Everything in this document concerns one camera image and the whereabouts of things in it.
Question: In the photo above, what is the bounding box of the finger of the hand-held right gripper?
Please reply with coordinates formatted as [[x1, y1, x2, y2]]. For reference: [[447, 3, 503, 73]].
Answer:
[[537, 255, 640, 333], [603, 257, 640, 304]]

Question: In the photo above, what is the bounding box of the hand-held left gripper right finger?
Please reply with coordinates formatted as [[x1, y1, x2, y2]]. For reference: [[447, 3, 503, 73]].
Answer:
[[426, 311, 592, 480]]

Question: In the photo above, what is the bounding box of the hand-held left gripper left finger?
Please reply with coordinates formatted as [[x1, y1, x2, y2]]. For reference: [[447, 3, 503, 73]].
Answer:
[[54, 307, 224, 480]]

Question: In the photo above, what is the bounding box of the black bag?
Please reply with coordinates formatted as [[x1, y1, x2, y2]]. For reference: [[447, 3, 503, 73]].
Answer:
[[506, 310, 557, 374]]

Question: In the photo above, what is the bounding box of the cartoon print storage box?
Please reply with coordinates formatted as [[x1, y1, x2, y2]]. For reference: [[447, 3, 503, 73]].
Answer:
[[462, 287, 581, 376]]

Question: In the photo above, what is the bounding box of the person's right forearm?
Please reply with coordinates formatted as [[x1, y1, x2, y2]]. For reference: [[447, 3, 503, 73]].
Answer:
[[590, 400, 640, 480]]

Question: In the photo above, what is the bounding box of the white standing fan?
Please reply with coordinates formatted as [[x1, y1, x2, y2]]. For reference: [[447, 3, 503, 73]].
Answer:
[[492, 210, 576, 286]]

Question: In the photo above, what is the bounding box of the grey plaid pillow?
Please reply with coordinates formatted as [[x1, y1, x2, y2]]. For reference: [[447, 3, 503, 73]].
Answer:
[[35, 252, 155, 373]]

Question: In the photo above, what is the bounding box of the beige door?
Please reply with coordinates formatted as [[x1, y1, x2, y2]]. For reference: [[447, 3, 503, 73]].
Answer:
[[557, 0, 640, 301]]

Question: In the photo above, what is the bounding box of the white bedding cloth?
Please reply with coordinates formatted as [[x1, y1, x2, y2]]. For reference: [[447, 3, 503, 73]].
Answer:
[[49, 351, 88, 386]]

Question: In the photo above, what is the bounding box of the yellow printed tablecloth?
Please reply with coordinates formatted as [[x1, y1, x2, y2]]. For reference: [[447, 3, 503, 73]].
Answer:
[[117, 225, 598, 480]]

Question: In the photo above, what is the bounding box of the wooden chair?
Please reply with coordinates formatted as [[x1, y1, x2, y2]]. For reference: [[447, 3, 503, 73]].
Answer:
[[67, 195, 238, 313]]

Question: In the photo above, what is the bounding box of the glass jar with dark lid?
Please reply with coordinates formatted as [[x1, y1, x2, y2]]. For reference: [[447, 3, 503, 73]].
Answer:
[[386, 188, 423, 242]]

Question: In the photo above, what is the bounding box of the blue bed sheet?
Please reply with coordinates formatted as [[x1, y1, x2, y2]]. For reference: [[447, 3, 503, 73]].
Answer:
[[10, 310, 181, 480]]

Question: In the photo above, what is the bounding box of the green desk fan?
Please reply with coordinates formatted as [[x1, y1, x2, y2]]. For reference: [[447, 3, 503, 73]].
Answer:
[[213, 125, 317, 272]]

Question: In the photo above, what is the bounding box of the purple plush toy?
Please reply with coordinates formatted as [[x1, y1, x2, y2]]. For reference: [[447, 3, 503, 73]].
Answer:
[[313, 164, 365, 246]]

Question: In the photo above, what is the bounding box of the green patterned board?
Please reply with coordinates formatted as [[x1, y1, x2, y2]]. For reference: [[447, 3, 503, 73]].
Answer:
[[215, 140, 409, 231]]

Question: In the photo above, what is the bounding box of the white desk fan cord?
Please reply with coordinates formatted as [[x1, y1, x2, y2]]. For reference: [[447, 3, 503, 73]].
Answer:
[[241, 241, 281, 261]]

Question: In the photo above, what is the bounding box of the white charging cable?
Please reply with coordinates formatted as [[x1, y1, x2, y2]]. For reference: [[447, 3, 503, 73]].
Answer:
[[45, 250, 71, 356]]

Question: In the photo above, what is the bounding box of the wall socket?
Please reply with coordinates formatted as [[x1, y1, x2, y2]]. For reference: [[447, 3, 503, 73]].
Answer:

- _Work instructions_: Give back, word for word, the lines of the records that run from the one holding "white charging cable?" to the very last.

- _Worked solution_:
Question: In the photo above, what is the bounding box of the white charging cable?
Please reply with coordinates formatted as [[x1, y1, x2, y2]]. For reference: [[447, 3, 503, 73]].
Answer:
[[45, 250, 71, 356]]

Question: In the photo above, what is the bounding box of the wall socket?
Please reply with coordinates formatted as [[x1, y1, x2, y2]]. For reference: [[447, 3, 503, 73]].
Answer:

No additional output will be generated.